How to Implement a Recommendation System with Deep Learning and PyTorch

Applying neural network to make a simple recommendation system for MovieLens ratings dataset

Ilia Zaitsev
Published in
8 min readAug 17, 2018


Recently I’ve started watching lectures — a great online course on Deep Learning and its applications. In one of his lectures, the author discusses the building of a simple neural network based recommendation system with application to the MovieLens dataset. While the lecture is an excellent source of information on this topic, it mostly relies on the library developed by the authors to run the training process. The library is quite flexible and provides several levels of abstractions.

However, I strongly wanted to learn more about the PyTorch framework which sits under the hood of authors code. In this post, I am describing the process of implementing and training a simple embeddings-based collaborative filtering recommendation system using PyTorch, Pandas, and Scikit-Learn. We’re going to follow the steps described in the lecture without using the mentioned library.

TL;DR: Please use this link to navigate straight to the Jupyter notebook with the PyTorch implementation discussed in this article.
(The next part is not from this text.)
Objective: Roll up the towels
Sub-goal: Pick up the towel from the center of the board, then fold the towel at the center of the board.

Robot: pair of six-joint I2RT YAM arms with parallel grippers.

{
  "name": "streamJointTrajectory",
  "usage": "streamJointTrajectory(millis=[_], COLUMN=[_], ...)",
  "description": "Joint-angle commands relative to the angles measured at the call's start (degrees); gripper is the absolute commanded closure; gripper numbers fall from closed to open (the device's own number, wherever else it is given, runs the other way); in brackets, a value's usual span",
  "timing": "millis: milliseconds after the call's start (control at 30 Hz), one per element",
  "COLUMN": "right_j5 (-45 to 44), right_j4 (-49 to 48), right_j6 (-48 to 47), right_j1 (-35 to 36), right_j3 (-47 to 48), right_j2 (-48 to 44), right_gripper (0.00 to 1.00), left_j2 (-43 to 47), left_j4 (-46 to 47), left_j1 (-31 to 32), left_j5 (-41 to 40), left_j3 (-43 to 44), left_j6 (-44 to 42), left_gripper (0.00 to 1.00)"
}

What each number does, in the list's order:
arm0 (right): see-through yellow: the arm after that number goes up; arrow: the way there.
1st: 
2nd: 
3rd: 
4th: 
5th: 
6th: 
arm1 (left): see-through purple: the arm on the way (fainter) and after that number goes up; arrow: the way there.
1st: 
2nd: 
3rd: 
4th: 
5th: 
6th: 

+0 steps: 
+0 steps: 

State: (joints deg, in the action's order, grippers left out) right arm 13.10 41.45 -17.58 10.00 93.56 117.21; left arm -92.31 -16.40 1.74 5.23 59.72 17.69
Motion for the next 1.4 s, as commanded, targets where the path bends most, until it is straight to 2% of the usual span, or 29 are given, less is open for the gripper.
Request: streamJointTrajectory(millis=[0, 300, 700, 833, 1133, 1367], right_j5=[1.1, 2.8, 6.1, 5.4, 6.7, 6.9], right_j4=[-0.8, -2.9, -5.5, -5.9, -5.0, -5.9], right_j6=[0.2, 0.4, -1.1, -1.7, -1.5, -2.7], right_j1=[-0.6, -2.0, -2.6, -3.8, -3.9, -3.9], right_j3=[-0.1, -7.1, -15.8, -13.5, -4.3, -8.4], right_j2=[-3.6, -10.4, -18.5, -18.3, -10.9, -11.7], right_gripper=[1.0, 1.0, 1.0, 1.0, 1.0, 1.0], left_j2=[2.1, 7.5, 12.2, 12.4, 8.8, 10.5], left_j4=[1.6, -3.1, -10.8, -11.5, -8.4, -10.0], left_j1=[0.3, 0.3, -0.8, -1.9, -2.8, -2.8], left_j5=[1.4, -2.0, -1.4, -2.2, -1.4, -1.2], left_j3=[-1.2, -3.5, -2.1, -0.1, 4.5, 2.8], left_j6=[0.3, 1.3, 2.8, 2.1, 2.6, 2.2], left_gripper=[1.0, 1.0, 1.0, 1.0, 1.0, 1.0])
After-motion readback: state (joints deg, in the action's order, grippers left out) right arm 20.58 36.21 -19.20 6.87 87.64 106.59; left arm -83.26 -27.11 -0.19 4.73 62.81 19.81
Photo by Tommy van Kessel on Unsplash

Collaborative Filtering

Whenever you’re visiting an online store, a video or audio streaming service, or any other content delivery platform, you almost certainly get a bunch of recommendations based on your preferences, previous purchases, and visited pages. One of the most straightforward algorithms to implement a system capable of giving advice based on previous experience is a technique called collaborative filtering. The main idea is to predict the reaction of a user on a specific item based on reactions of “similar” users where the “similarity” is calculated using the ratings or reviews left by these users.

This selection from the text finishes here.